Much of Rich's work for "SNL" never made the final cut, but a couple of pieces (written for hosts Seth Rogen and Jon Bon Jovi) were produced.

Then almost as soon as it started, it was over.

"I got incredibly lucky," he says of landing on "SNL." "It was really fun for a very short time. I did it so briefly that it feels like a weird dream."

He's eager to get back to work, but he understands what's at stake. Someday, he observes, "I might be out of a job. But the jokes I've written may still be earning money for someone. It would be pretty unfair if we didn't get our fair share of that."

Two Generations

Courtney Simon and Kate Hall see the strike from opposite ends of a writer's career arc: as a veteran and as a rookie. They also are mother and daughter.

A legend among soap opera aficionados, Simon, 61, has acted in and written "daytime serials" since the early '80s. At one point, she simultaneously wrote one soap and played a character on another. She's received four daytime Emmys and three nominations for her writing on "Guiding Light," "General Hospital" and "Another World." At the time of the strike, she was turning out scripts for "As the World Turns."
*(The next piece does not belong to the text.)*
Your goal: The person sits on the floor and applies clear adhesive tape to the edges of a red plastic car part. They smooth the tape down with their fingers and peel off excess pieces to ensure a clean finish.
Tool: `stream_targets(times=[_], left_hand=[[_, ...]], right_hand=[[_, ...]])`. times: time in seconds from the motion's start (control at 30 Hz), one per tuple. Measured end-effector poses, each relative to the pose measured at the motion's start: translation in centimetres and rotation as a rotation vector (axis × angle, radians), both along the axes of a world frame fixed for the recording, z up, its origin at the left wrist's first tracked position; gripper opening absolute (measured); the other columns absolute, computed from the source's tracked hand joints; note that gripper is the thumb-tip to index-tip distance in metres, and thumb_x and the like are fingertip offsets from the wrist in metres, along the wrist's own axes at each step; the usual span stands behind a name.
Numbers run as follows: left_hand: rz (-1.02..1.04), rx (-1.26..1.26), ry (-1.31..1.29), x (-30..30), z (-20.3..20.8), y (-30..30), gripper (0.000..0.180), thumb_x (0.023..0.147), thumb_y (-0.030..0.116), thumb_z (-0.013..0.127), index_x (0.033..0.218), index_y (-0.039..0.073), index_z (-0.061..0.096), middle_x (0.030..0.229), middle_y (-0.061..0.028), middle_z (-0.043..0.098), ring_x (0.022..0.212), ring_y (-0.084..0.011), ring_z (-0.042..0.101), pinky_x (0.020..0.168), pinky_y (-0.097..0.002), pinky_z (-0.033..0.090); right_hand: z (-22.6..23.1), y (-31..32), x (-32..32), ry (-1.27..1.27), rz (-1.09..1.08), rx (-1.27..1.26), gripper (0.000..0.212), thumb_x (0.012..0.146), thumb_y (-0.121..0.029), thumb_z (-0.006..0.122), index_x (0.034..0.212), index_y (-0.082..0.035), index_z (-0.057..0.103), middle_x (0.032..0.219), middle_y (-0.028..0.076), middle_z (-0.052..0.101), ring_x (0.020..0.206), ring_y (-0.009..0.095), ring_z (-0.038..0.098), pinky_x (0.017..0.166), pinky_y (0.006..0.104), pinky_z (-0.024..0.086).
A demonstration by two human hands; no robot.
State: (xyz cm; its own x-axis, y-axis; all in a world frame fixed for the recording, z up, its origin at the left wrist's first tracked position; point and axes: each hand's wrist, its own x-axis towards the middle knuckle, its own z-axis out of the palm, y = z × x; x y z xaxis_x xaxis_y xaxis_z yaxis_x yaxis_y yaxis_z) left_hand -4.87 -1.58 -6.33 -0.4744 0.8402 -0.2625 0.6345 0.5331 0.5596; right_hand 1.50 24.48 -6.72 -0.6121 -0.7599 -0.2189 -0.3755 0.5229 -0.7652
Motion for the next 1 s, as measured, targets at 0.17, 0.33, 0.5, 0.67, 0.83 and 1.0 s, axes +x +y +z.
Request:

Hall, 30, was a self-described "lost soul" who wasn't sure what she wanted to do after college. Among other things, she'd worked as a receptionist in a Manhattan office. When she decided that she wanted to follow her mother into TV, she spent three years churning out speculative scripts that went nowhere. Finally, in June, she got her big break -- a writing job on "All My Children," the long-running ABC soap that her mother wrote for, and performed on, more than a decade ago.